+++ Data records

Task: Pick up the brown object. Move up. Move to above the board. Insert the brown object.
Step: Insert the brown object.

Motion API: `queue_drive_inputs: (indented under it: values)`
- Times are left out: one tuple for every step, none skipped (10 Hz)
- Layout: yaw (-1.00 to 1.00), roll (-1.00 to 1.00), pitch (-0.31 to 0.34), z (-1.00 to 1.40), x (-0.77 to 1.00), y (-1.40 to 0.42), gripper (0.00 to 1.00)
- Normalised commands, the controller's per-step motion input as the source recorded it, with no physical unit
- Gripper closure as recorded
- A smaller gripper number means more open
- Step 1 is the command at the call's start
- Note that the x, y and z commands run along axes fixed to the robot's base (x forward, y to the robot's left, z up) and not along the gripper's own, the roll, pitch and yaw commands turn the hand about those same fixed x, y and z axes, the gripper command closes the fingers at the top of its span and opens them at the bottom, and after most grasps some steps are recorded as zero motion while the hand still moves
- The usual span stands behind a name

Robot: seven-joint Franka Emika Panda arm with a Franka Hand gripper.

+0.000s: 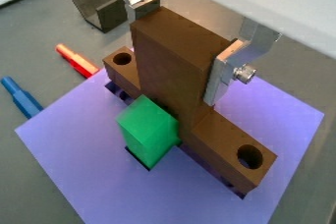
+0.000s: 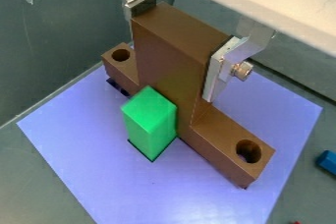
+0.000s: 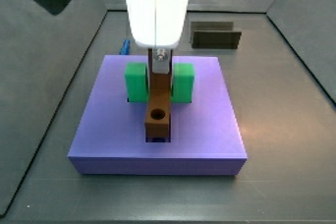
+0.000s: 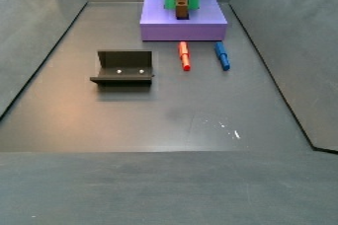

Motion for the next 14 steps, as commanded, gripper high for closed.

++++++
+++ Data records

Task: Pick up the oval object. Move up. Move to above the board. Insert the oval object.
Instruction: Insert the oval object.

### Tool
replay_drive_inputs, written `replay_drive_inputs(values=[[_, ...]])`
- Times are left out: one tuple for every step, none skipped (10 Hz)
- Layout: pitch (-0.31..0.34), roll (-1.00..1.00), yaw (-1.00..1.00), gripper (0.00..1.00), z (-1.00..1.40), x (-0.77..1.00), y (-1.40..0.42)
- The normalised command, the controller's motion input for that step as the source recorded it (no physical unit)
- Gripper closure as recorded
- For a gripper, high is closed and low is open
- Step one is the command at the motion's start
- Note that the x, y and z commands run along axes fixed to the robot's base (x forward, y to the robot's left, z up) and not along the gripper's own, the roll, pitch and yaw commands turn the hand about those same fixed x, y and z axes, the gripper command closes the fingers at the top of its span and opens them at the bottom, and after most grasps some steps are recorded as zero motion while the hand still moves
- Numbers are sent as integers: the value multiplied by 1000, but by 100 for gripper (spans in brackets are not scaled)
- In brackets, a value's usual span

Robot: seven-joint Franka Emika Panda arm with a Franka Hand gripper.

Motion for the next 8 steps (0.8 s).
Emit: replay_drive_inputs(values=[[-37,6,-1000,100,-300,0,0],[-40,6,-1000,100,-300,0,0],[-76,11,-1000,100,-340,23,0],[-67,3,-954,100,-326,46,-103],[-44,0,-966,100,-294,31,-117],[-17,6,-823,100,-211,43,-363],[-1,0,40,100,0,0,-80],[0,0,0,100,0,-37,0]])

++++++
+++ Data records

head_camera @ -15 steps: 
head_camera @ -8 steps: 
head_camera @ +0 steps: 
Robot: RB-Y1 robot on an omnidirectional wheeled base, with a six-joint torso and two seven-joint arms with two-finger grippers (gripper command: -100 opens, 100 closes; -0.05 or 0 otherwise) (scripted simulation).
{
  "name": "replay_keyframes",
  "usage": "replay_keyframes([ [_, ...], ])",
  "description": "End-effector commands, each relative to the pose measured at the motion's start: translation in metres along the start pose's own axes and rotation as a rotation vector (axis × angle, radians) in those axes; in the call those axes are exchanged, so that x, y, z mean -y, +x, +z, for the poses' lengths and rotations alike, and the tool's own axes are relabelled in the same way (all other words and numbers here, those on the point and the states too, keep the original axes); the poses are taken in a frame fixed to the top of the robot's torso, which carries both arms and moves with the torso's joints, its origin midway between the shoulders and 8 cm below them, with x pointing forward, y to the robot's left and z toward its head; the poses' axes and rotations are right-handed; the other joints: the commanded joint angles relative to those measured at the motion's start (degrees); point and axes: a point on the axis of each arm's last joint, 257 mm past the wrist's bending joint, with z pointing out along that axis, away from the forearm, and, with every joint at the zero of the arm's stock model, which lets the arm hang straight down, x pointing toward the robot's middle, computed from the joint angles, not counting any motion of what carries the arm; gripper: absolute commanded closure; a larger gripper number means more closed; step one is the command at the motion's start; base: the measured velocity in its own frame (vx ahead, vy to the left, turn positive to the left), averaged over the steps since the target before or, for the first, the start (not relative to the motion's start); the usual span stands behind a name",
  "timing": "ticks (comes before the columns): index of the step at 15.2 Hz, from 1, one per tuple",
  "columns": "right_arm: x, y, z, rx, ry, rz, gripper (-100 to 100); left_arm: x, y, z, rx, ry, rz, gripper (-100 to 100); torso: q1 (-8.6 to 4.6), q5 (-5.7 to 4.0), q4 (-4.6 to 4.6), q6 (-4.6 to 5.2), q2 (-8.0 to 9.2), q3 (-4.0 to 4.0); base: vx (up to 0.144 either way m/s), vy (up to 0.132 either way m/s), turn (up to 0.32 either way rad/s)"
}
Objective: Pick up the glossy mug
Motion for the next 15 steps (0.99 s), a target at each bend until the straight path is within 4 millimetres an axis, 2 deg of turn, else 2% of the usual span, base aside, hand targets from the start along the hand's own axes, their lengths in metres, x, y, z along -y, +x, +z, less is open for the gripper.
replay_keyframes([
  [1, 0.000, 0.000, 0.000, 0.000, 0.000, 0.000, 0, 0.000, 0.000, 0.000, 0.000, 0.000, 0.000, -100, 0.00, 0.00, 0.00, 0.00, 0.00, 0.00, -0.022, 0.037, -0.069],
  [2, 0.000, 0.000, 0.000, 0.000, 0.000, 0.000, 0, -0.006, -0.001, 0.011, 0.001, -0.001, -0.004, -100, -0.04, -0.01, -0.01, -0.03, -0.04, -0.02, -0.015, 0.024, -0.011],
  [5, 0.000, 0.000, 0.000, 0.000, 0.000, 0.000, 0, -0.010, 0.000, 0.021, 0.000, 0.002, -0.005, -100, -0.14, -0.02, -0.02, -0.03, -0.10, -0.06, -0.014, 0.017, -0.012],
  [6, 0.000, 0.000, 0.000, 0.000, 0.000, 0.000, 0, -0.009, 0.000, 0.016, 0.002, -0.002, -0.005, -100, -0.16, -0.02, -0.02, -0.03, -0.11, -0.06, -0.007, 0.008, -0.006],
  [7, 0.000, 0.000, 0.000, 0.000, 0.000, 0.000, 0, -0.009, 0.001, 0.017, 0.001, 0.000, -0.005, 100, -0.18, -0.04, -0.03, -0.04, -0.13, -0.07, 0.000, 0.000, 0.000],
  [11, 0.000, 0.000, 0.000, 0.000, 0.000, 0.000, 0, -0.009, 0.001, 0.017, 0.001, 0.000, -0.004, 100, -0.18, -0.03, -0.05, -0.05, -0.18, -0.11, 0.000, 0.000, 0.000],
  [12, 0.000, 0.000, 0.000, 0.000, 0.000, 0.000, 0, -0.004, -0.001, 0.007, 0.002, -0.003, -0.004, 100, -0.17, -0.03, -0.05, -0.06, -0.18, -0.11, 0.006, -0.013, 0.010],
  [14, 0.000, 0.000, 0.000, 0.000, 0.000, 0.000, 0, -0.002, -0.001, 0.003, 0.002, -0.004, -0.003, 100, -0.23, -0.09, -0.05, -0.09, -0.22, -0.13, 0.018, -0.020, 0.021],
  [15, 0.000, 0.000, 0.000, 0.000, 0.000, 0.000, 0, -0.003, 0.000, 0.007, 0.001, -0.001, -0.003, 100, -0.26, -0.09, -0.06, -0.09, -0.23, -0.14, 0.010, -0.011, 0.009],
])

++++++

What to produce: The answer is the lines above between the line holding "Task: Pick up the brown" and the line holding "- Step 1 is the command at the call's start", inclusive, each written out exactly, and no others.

Result of the exercise:
Task: Pick up the brown object. Move up. Move to above the board. Insert the brown object.
Step: Insert the brown object.

Motion API: `queue_drive_inputs: (indented under it: values)`
- Times are left out: one tuple for every step, none skipped (10 Hz)
- Layout: yaw (-1.00 to 1.00), roll (-1.00 to 1.00), pitch (-0.31 to 0.34), z (-1.00 to 1.40), x (-0.77 to 1.00), y (-1.40 to 0.42), gripper (0.00 to 1.00)
- Normalised commands, the controller's per-step motion input as the source recorded it, with no physical unit
- Gripper closure as recorded
- A smaller gripper number means more open
- Step 1 is the command at the call's start

Now the answer is complete.